Aboû Nouwâs était musulman, mais prônait le libertinage et le plaisir du vin. Une philosophie cristallisée dans ce vers célèbre, repris dans le film : « Loin du droit chemin j’ai pris sans façon celi du péché, car je préfère. » Face à la « montée actuelle de l’intégrisme », Jawad Rhalib, aussi musulman, réactualise les appels à la liberté du poète. Comme dans Au temps où les Arabes dansaientil souhaite « marquer la différence entre l’islam et l’islamisme ».

Le réalisateur le refait ici sans détour — et selon certains critiques, sans nuances. Le manichéisme des dernières scènes, où la violence culmine vers un point de non-retour, en a effectivement agacé plusieurs, tant dans les médias français que sur les réseaux sociaux. Jawad Rhalib défend néanmoins sa démarche : « L’actualité nous a rattrapés. L’assassinat de Samuel Paty est survenu après que j’ai écrit le scénario, et les agressions à l’encontre des professeurs continuent d’augmenter en Europe. »

Quant à sa méthode, il affirme avoir voulu « comprendre les personnages ». « Évidemment, je soutiens le point de vue d’Amal, mais je comprends aussi la directrice de l’école (Catherine Salée), qui doit nuancer son propos pour apaiser les tensions. Même Nabil, je ne le juge pas.
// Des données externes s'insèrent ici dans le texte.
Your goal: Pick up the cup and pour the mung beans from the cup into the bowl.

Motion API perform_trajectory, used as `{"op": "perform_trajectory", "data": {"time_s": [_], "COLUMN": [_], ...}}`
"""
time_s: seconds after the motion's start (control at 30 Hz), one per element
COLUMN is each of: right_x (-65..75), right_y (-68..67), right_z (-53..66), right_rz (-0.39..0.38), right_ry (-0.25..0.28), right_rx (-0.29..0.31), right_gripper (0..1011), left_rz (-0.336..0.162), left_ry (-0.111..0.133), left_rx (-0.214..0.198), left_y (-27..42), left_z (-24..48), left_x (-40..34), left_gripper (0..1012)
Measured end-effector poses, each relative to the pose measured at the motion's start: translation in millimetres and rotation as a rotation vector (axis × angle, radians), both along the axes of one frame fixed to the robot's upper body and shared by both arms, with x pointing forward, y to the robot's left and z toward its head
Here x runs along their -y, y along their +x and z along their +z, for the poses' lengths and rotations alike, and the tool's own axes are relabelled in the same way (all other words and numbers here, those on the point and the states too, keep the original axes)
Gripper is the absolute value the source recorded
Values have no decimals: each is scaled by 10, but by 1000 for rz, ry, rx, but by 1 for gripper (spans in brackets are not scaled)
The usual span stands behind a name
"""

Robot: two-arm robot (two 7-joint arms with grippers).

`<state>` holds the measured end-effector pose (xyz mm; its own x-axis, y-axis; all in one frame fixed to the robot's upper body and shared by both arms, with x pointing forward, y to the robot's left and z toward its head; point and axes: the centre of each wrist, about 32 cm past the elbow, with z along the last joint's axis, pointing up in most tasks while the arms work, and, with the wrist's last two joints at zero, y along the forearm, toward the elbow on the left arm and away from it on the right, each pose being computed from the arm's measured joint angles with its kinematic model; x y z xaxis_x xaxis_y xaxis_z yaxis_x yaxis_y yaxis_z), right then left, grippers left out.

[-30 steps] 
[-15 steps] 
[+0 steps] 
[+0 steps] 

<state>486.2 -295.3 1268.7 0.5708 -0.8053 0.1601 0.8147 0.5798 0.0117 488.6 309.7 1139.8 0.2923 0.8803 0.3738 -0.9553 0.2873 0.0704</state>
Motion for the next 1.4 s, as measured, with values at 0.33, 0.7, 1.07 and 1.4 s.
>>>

Il dit d’ailleurs une phrase très juste : “Ces enfants ont besoin de retrouver leur dignité.” C’est aussi pour refléter des nuances que j’ai représenté des élèves qui remettent en question les enseignements de Nabil. »

« Comme un thriller »

Quoi qu’il en soit, le film se révèle indubitablement percutant, grâce entre autres à la mise en scène et au jeu des acteurs. « J’ai voulu le tourner comme un thriller », explique d’emblée le cinéaste. Dès les premières minutes, la caméra à l’épaule furtive et l’éclairage froid de la salle de classe accentuent la tension qui s’installe progressivement.

Les mouvements de caméra ainsi que le rythme rapide du montage s’harmonisent parfaitement avec les fougueuses performances des jeunes comédiens. Par souci de réalisme, Jawad Rhalib les a laissés interpréter les dialogues dans leurs propres mots. Et plusieurs d’entre eux n’ont eu accès qu’à leurs répliques, afin d’être aussi authentiques que possible au moment de réagir à leurs partenaires. « J’ai voulu plonger les spectateurs dans le réel », conclut le réalisateur. Sans l’ombre d’un doute, c’est réussi.

Pour toutes ces raisons, Amal. Un esprit libre promet de faire écho au Québec, après son succès monstre en Belgique. Bien que le climat social semble moins tendu ici qu’en Europe, le film demeure en phase avec l’actualité de ce côté de l’Atlantique, où la menace de la radicalisation persiste, d’autant que les attaques homophobes dans les écoles continuent de faire les manchettes.

Amal. Un esprit libre

★★★ 1/2

Drame de Jawad Rhalib. Scénario de Jawad Rhalib, David Lambert et Chloé Léonil. Avec Lubna Azabal, Fabrizio Rongione, Catherine Salée et Kenza Benbouchta. Belgique, 2024, 111 minutes.